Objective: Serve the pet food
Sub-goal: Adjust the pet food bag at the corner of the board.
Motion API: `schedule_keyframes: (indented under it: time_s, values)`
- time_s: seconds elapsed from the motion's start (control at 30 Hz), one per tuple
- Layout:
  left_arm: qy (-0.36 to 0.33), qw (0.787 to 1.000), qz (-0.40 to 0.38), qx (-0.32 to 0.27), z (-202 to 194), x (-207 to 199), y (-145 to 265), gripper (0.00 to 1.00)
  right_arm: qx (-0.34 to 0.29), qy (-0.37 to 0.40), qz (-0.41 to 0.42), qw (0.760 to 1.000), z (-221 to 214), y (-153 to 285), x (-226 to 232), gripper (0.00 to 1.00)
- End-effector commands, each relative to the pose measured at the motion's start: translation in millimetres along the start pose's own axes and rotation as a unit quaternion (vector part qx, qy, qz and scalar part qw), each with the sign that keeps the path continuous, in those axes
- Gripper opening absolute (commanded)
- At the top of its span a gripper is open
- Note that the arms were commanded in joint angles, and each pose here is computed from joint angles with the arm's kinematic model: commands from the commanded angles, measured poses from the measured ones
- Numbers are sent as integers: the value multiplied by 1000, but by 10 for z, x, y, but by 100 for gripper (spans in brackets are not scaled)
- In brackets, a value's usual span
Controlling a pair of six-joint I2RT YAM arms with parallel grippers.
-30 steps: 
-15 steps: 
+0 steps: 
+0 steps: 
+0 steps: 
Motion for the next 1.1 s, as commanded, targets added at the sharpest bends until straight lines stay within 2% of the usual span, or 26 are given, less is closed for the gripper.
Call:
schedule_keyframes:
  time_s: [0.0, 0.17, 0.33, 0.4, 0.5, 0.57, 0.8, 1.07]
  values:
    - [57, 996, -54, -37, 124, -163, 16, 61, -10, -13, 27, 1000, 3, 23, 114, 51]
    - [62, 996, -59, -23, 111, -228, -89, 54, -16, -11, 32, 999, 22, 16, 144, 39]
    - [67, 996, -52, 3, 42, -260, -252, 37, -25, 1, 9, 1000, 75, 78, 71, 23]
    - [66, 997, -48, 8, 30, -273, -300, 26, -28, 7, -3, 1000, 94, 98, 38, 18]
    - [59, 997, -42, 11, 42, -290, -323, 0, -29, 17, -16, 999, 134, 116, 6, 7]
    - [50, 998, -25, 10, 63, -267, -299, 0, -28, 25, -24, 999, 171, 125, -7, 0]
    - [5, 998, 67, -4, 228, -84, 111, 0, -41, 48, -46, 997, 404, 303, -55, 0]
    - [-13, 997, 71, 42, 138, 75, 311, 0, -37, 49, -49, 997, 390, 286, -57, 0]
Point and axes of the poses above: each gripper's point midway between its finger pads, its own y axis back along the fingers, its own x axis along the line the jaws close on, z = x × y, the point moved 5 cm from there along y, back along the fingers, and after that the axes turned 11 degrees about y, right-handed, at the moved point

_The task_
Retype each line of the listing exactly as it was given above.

_Reply to the task_
Objective: Serve the pet food
Sub-goal: Adjust the pet food bag at the corner of the board.
Motion API: `schedule_keyframes: (indented under it: time_s, values)`
- time_s: seconds elapsed from the motion's start (control at 30 Hz), one per tuple
- Layout:
  left_arm: qy (-0.36 to 0.33), qw (0.787 to 1.000), qz (-0.40 to 0.38), qx (-0.32 to 0.27), z (-202 to 194), x (-207 to 199), y (-145 to 265), gripper (0.00 to 1.00)
  right_arm: qx (-0.34 to 0.29), qy (-0.37 to 0.40), qz (-0.41 to 0.42), qw (0.760 to 1.000), z (-221 to 214), y (-153 to 285), x (-226 to 232), gripper (0.00 to 1.00)
- End-effector commands, each relative to the pose measured at the motion's start: translation in millimetres along the start pose's own axes and rotation as a unit quaternion (vector part qx, qy, qz and scalar part qw), each with the sign that keeps the path continuous, in those axes
- Gripper opening absolute (commanded)
- At the top of its span a gripper is open
- Note that the arms were commanded in joint angles, and each pose here is computed from joint angles with the arm's kinematic model: commands from the commanded angles, measured poses from the measured ones
- Numbers are sent as integers: the value multiplied by 1000, but by 10 for z, x, y, but by 100 for gripper (spans in brackets are not scaled)
- In brackets, a value's usual span
Controlling a pair of six-joint I2RT YAM arms with parallel grippers.
-30 steps: 
-15 steps: 
+0 steps: 
+0 steps: 
+0 steps: 
Motion for the next 1.1 s, as commanded, targets added at the sharpest bends until straight lines stay within 2% of the usual span, or 26 are given, less is closed for the gripper.
Call:
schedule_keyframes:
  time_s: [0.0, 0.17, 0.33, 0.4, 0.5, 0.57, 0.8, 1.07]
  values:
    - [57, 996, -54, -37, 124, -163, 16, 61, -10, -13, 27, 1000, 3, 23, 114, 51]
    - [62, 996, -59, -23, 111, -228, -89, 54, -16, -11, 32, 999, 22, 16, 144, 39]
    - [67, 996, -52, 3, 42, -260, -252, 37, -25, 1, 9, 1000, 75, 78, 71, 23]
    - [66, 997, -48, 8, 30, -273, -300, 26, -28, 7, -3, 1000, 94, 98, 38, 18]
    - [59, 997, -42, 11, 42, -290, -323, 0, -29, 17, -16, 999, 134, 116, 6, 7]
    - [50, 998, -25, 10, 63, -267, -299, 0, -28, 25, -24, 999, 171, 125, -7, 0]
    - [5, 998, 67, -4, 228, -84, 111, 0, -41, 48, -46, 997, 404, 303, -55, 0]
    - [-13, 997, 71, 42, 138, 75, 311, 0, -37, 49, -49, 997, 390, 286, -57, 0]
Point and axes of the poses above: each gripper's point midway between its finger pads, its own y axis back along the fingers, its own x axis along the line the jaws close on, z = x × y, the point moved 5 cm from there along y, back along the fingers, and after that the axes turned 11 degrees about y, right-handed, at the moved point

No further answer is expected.